*Problem description*
Task for the records below: copy exactly from the first line on, stopping once the line with "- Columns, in" is copied, and leave out the pictures.

Collected data:
++++++++
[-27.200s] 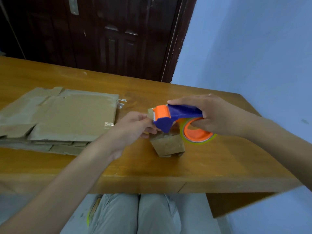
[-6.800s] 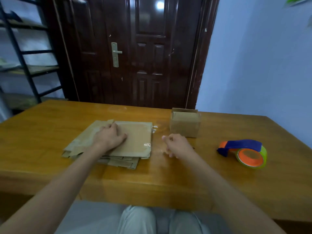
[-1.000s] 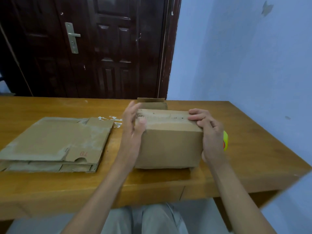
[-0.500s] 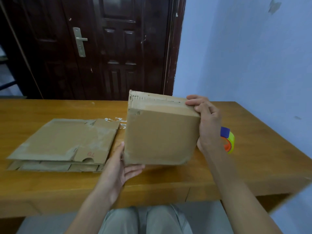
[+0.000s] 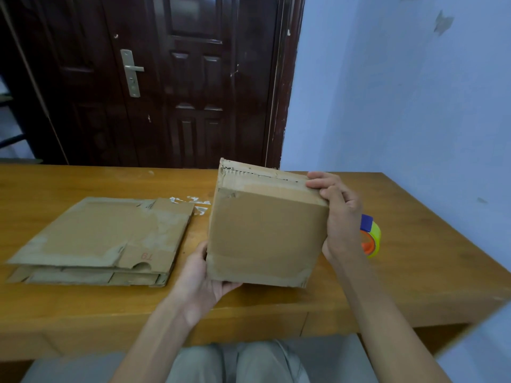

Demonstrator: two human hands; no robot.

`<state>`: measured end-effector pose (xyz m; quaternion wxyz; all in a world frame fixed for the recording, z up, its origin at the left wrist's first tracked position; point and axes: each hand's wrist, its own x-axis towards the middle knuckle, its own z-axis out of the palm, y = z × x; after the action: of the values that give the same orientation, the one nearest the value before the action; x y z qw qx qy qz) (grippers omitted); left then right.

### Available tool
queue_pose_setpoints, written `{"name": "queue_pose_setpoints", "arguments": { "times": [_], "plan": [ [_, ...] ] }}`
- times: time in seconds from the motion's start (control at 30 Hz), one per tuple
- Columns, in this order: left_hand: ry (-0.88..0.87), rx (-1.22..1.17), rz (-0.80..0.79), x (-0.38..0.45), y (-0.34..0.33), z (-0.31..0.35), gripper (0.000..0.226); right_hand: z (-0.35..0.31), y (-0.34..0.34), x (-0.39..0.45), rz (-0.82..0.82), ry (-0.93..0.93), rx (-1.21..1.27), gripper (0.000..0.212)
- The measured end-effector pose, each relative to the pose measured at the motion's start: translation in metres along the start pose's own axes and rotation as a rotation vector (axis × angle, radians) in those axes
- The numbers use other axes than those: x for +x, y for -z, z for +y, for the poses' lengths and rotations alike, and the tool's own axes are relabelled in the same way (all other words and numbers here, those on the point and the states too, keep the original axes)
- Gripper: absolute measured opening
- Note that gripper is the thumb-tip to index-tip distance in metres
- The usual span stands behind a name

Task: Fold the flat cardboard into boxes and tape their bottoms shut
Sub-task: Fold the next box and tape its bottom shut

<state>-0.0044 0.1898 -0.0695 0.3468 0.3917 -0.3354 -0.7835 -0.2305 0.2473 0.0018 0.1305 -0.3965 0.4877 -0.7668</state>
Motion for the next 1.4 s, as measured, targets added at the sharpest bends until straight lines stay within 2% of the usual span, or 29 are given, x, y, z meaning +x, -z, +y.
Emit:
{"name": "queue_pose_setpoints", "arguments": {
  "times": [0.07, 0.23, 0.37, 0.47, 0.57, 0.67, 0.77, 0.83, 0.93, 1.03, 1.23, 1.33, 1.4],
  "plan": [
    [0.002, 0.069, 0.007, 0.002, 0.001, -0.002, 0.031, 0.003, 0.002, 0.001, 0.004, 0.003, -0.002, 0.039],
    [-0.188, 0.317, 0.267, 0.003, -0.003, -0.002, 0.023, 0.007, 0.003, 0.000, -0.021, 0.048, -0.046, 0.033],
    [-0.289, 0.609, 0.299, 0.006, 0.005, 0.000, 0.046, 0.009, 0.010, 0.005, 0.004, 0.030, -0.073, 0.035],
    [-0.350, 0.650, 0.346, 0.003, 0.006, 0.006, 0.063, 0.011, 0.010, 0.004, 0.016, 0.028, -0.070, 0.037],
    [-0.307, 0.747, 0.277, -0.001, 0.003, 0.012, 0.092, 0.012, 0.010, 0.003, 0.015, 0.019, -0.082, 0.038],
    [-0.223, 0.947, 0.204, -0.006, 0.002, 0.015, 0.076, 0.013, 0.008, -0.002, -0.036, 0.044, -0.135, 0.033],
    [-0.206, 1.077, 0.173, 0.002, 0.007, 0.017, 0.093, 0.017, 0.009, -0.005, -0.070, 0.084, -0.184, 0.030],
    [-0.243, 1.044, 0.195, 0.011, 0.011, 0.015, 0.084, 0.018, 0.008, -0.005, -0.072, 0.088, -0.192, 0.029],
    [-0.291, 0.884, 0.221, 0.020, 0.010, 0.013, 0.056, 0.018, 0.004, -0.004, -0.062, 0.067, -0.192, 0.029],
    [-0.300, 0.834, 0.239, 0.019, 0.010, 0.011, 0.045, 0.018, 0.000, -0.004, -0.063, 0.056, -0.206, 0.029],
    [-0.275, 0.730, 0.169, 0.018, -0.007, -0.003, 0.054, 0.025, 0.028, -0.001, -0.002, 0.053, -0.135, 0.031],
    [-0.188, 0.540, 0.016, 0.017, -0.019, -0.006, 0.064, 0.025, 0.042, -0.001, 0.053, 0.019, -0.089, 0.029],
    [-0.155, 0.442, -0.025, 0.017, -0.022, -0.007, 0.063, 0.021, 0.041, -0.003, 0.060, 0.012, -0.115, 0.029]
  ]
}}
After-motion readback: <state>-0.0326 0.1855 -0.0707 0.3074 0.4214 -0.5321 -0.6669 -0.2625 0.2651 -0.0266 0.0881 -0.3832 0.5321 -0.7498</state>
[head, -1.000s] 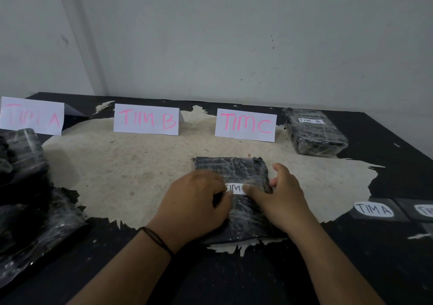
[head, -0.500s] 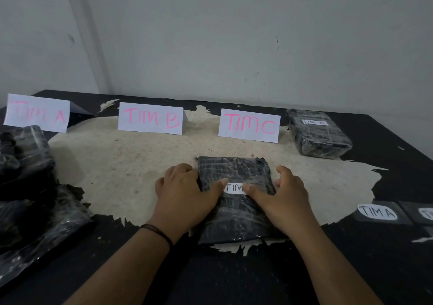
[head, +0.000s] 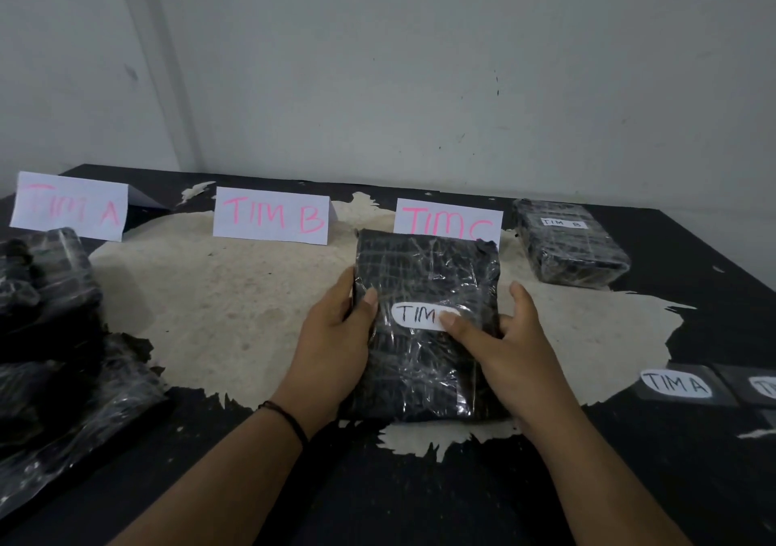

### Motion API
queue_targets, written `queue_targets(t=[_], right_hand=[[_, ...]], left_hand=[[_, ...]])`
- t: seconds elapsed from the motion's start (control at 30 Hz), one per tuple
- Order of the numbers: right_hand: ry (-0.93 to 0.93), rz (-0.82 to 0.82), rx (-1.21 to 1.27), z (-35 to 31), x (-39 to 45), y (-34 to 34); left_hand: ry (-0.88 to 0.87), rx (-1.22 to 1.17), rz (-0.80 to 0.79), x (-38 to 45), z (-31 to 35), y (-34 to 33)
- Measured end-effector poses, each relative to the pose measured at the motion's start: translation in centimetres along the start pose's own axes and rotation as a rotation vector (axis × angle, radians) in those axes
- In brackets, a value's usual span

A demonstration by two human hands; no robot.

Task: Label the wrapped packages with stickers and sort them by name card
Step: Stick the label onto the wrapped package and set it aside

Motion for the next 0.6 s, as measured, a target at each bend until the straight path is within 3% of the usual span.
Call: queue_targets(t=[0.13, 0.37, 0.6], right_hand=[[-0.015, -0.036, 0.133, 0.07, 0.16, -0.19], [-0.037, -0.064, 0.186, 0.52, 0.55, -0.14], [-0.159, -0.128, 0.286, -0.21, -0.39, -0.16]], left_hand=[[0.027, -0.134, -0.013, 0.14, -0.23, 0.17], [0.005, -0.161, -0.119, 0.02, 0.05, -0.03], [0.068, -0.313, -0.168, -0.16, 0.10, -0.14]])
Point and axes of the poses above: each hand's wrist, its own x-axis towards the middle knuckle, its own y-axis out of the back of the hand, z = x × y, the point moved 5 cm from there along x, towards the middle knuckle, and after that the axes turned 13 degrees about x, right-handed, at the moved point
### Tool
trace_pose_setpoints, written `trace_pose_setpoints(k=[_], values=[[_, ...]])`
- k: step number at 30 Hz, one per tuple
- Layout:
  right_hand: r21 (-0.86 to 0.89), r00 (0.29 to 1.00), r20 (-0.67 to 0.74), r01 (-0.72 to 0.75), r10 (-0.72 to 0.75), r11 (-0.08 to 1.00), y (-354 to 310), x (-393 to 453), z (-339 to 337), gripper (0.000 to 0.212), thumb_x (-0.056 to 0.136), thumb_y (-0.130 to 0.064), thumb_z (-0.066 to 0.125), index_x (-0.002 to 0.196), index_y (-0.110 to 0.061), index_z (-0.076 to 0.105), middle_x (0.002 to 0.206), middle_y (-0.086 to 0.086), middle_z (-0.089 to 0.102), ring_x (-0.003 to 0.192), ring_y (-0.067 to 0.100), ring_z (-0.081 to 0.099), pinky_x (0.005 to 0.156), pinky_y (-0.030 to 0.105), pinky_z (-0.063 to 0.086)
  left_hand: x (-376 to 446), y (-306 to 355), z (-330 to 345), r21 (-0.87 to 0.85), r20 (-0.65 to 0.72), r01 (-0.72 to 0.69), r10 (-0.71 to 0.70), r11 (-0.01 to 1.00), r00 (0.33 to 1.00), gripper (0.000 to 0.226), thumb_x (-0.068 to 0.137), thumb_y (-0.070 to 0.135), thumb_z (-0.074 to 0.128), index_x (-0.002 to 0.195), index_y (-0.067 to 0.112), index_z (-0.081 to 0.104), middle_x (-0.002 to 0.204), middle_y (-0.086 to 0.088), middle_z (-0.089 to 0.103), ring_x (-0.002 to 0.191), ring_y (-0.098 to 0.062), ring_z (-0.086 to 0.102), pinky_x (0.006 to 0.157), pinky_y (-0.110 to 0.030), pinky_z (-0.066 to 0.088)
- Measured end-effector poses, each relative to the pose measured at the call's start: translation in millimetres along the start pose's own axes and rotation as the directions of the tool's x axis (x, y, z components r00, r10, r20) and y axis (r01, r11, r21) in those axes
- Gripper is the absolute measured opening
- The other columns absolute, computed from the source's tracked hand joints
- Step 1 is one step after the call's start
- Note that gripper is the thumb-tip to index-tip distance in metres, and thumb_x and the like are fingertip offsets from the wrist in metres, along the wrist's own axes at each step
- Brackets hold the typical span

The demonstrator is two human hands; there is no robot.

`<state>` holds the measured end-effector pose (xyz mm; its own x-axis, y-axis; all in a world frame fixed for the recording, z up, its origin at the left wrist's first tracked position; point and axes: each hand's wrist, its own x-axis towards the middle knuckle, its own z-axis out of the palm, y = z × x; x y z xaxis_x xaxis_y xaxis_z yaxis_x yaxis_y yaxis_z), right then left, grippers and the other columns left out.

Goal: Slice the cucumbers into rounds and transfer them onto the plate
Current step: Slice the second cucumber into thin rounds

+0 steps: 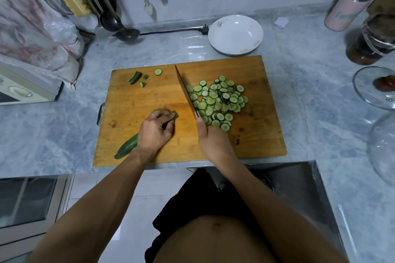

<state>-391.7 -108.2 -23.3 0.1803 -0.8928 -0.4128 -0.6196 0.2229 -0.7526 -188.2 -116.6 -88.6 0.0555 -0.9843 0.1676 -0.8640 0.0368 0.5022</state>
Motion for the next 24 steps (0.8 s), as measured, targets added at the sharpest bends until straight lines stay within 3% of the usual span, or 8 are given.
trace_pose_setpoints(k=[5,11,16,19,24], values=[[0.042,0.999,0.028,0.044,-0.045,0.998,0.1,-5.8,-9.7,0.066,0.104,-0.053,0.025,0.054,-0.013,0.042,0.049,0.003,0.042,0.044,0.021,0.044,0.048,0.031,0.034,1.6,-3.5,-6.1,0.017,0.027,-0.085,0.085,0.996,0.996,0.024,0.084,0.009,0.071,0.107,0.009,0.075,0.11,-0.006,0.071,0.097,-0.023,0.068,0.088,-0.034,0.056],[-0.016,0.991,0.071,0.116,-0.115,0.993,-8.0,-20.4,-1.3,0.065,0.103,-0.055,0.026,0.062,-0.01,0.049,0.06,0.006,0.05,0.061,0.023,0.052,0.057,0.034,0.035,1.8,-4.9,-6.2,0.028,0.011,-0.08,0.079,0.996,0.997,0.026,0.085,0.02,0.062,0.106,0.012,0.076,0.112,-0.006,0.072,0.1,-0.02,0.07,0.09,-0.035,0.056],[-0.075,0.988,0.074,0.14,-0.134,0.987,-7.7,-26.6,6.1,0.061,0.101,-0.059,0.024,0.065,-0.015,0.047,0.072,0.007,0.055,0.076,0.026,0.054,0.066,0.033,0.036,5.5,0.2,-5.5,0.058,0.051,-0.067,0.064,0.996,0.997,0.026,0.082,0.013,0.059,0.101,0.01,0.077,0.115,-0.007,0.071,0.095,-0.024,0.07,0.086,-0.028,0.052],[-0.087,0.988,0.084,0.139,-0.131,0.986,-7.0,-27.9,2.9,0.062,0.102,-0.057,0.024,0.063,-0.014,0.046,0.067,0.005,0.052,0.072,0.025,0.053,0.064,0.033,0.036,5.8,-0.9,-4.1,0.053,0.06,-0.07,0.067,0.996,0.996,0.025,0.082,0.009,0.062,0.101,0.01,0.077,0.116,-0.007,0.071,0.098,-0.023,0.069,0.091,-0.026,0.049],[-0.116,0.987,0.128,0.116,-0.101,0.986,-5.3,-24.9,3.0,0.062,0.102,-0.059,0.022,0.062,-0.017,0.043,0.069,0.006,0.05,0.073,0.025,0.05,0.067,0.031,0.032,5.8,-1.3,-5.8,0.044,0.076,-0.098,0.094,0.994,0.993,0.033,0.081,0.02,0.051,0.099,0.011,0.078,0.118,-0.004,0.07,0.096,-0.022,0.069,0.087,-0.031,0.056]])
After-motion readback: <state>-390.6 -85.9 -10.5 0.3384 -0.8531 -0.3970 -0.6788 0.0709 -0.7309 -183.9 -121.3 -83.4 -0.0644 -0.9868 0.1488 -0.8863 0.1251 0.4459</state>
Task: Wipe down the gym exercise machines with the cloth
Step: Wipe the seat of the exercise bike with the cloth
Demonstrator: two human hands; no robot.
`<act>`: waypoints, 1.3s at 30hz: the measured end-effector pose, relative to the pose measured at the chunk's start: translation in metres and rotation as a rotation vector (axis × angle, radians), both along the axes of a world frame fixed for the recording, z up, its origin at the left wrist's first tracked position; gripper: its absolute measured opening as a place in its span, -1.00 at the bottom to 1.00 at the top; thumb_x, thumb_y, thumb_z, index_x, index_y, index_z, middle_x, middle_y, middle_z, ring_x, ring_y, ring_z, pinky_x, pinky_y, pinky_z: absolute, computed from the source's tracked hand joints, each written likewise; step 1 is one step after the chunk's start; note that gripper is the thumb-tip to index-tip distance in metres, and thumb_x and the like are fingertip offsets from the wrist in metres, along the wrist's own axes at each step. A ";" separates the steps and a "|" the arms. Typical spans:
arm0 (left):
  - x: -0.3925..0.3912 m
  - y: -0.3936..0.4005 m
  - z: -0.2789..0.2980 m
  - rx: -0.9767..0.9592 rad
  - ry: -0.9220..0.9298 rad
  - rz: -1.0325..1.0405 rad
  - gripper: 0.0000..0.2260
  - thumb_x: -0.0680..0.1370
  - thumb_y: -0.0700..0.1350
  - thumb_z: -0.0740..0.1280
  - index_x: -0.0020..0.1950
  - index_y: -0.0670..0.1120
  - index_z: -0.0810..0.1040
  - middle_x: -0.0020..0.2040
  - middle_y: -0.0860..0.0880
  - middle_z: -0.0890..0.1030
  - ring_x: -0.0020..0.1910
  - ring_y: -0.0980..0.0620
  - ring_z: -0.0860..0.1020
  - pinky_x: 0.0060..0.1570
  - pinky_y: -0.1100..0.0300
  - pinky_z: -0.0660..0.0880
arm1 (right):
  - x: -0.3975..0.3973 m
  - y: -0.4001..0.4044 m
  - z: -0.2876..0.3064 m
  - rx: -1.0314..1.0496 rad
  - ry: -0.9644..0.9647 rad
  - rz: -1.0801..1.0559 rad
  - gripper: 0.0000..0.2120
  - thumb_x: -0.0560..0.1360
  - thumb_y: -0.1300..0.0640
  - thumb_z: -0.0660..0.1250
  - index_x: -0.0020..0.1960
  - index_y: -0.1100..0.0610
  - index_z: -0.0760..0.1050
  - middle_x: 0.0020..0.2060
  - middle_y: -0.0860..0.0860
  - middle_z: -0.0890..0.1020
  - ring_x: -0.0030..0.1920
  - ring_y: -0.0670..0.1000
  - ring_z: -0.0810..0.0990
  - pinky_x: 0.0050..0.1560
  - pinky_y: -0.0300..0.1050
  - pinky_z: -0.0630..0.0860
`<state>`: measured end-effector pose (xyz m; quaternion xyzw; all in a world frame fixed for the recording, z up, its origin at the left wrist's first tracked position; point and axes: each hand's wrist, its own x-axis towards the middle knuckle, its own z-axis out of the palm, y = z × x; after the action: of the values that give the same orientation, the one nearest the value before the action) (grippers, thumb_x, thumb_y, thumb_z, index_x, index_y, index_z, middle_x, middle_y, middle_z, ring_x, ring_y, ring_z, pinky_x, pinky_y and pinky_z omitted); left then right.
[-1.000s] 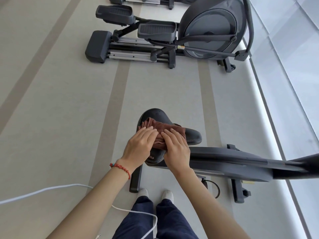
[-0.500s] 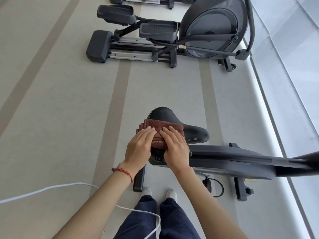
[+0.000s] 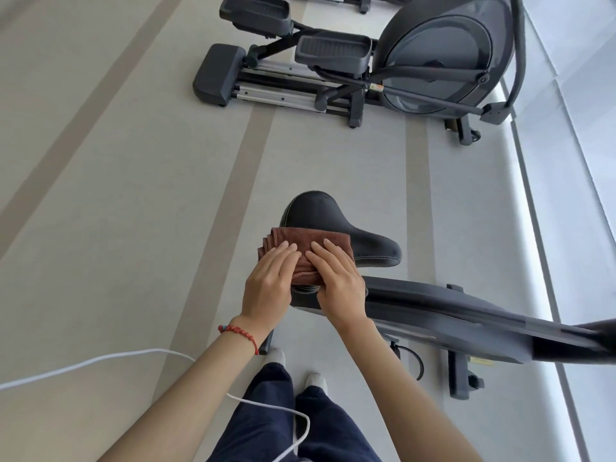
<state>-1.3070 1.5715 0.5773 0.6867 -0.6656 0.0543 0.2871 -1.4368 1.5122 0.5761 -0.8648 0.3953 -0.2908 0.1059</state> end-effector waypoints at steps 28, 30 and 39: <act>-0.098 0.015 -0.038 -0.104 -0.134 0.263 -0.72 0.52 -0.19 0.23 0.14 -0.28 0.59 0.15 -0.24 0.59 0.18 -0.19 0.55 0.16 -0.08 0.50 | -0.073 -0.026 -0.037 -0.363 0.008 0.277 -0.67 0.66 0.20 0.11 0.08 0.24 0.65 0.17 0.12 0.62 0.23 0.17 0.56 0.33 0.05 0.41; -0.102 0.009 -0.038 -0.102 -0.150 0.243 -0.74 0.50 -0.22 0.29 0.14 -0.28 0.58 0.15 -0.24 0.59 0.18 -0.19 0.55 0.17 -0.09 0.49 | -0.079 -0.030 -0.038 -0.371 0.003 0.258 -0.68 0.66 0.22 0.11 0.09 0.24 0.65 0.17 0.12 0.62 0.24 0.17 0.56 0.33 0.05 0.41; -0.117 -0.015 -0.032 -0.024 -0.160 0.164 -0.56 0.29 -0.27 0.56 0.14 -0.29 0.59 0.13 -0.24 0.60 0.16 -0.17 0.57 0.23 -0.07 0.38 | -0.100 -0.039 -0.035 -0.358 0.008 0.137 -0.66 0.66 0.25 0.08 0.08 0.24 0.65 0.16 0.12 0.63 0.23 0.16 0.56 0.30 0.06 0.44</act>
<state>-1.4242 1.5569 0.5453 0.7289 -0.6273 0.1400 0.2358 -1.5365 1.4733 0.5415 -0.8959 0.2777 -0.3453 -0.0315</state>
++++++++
*Result of the task*
[-27.200s] 
[-6.800s] 
[-1.000s] 
[-0.500s] 
[+0.000s] 

Demonstrator: two human hands; no robot.

`<state>`: measured end-effector pose (xyz m; quaternion wxyz; all in a world frame fixed for the recording, z up, its origin at the left wrist's first tracked position; point and axes: each hand's wrist, its own x-axis towards the middle knuckle, its own z-axis out of the palm, y = z × x; after the action: of the values that give the same orientation, the one nearest the value before the action; x y z qw qx qy qz) (grippers omitted); left then right.

### Available tool
queue_pose_setpoints, written `{"name": "queue_pose_setpoints", "arguments": { "times": [_], "plan": [ [_, ...] ] }}`
- times: time in seconds from the motion's start (control at 30 Hz), one per tuple
- Columns, in this order: left_hand: ry (-0.88..0.87), rx (-1.22..1.17), rz (-0.80..0.79), x (-0.38..0.45), y (-0.34..0.33), z (-0.31..0.35), gripper (0.000..0.226); right_hand: z (-0.35..0.31), y (-0.34..0.34), x (-0.39..0.45), rz (-0.82..0.82), ry (-0.93..0.93), rx (-1.21..1.27), gripper (0.000..0.212)

The output for this exercise is complete.